Terms and Definitions

A · B · C · D · E · F · I · M · O · P · Q · R · S · T · V

A

accelerated approval

Regulatory mechanism by which new drugs1 meant to treat serious, life-threatening diseases and that provide meaningful therapeutic benefit to patients over existing treatments can be approved on the basis of adequate and well-controlled clinical trials establishing that the drug has an effect on a reasonably likely surrogate endpoint or on the basis of an effect on a clinical endpoint other than survival or irreversible morbidity (intermediate clinical endpoint). Postmarketing confirmatory trials have been required to verify and describe the anticipated effect on irreversible morbidity or mortality or other clinical benefit.

Relevant Links:

FDA/Center for Drug Evaluation and Research and Center for Biologics Evaluation and Research Guidance for Industry: Expedited Programs for Serious Conditions – Drugs and Biologics

analytical validation

A process to establish that the performance characteristics of a test, tool, or instrument are acceptable in terms of its sensitivity, specificity, accuracy, precision, and other relevant performance characteristics using a specified technical protocol (which may include specimen collection, handling and storage procedures). This is validation of the test’s, tool’s, or instrument’s technical performance, but is not validation of the item’s usefulness.

assay

An analytic procedure for detecting or measuring the presence, amount, state or functional activity of a biomarker. An assay is one component of a test, tool, or instrument.

Assessment

The interpretation or the evaluation of the measurement.

B

biomarker

A defined characteristic that is measured as an indicator of normal biological processes, pathogenic processes, or responses to an exposure or intervention, including therapeutic interventions. Molecular, histologic, radiographic, or physiologic characteristics are types of biomarkers. A biomarker is not an assessment of how an individual feels, functions, or survives. Categories of biomarkers include:

  • susceptibility/risk biomarker
  • diagnostic biomarker
  • monitoring biomarker
  • prognostic biomarker
  • predictive biomarker
  • pharmacodynamic/response biomarker
  • safety biomarker

Relevant links:

FDA/Center for Drug Evaluation and Research Guidance for Industry and FDA Staff: Qualification Process for Drug Development Tools

FDA/Center for Drug Evaluation and Research Biomarker Qualification Program Webpage

FDA/Center for Drug Evaluation and Research Drug Development Tools (DDT) Qualification Programs Webpage

FDA/Center for Devices and Radiological Health Draft Guidance for Industry, Tool Developers, and Food and Drug Administration Staff: Medical Device Development Tools

FDA/Center for Devices and Radiological Health Medical Device Development Tools (MDDT) Webpage

C

candidate surrogate endpoint

An endpoint still under evaluation for its ability to predict clinical benefit.
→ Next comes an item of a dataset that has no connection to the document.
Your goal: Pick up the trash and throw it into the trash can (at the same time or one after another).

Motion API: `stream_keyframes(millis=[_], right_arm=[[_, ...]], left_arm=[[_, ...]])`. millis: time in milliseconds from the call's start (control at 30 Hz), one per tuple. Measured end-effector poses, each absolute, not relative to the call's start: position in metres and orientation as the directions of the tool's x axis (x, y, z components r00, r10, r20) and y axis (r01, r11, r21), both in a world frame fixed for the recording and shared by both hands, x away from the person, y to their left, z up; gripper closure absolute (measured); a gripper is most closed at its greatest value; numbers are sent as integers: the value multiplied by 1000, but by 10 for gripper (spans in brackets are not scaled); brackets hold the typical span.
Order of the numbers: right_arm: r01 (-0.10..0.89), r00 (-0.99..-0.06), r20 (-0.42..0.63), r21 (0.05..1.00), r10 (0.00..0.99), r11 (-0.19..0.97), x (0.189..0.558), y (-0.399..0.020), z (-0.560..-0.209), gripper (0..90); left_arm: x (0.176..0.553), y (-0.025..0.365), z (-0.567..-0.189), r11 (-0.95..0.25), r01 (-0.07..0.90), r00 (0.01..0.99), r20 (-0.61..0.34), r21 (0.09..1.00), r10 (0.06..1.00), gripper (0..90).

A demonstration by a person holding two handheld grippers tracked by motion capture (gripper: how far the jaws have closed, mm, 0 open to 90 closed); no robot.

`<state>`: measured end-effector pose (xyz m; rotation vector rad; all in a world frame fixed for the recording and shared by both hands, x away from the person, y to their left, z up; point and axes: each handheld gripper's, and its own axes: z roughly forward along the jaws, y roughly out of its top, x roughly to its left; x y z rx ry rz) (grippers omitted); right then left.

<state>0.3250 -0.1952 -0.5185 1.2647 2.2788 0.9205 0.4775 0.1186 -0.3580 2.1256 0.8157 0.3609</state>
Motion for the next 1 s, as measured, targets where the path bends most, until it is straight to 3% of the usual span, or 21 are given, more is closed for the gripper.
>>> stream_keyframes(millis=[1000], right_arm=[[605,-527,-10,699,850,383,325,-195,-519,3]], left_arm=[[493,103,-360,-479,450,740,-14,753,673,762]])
clinician-reported outcome

A type of clinical outcome assessment. A measurement based on a report that comes from a trained health-care professional after observation of a patient’s health condition. Most ClinRO measures involve a clinical judgment or interpretation of the observable signs, behaviors, or other manifestations related to a disease or condition. ClinRO measures cannot directly assess symptoms that are known only to the patient. ClinRO measures include:

  • Reports of particular clinical findings (e.g., presence of a skin lesion or swollen lymph nodes) or clinical events (stroke, heart attack, death, hospitalization for a particular cause), which can be based on clinical observations together with biomarker data, such as electrocardiogram (ECG) and creatine phosphokinase (CPK) results supporting a myocardial infarction
  • Rating scales, such as:
    • Psoriasis Area and Severity Index (PASI) for measurement of severity and extent of a patient’s psoriasis
    • Hamilton Depression Rating Scale (HAM-D) for assessment of depression
clinical benefit

A positive clinically meaningful effect of an intervention, i.e., a positive effect on how an individual feels, functions, or survives.

clinical outcome

An outcome that describes or reflects how an individual feels, functions or survives.

clinical outcome assessment

Assessment of a clinical outcome can be made through report by a clinician, a patient, a non-clinician observer or through a performance-based assessment. There are four types of COAs.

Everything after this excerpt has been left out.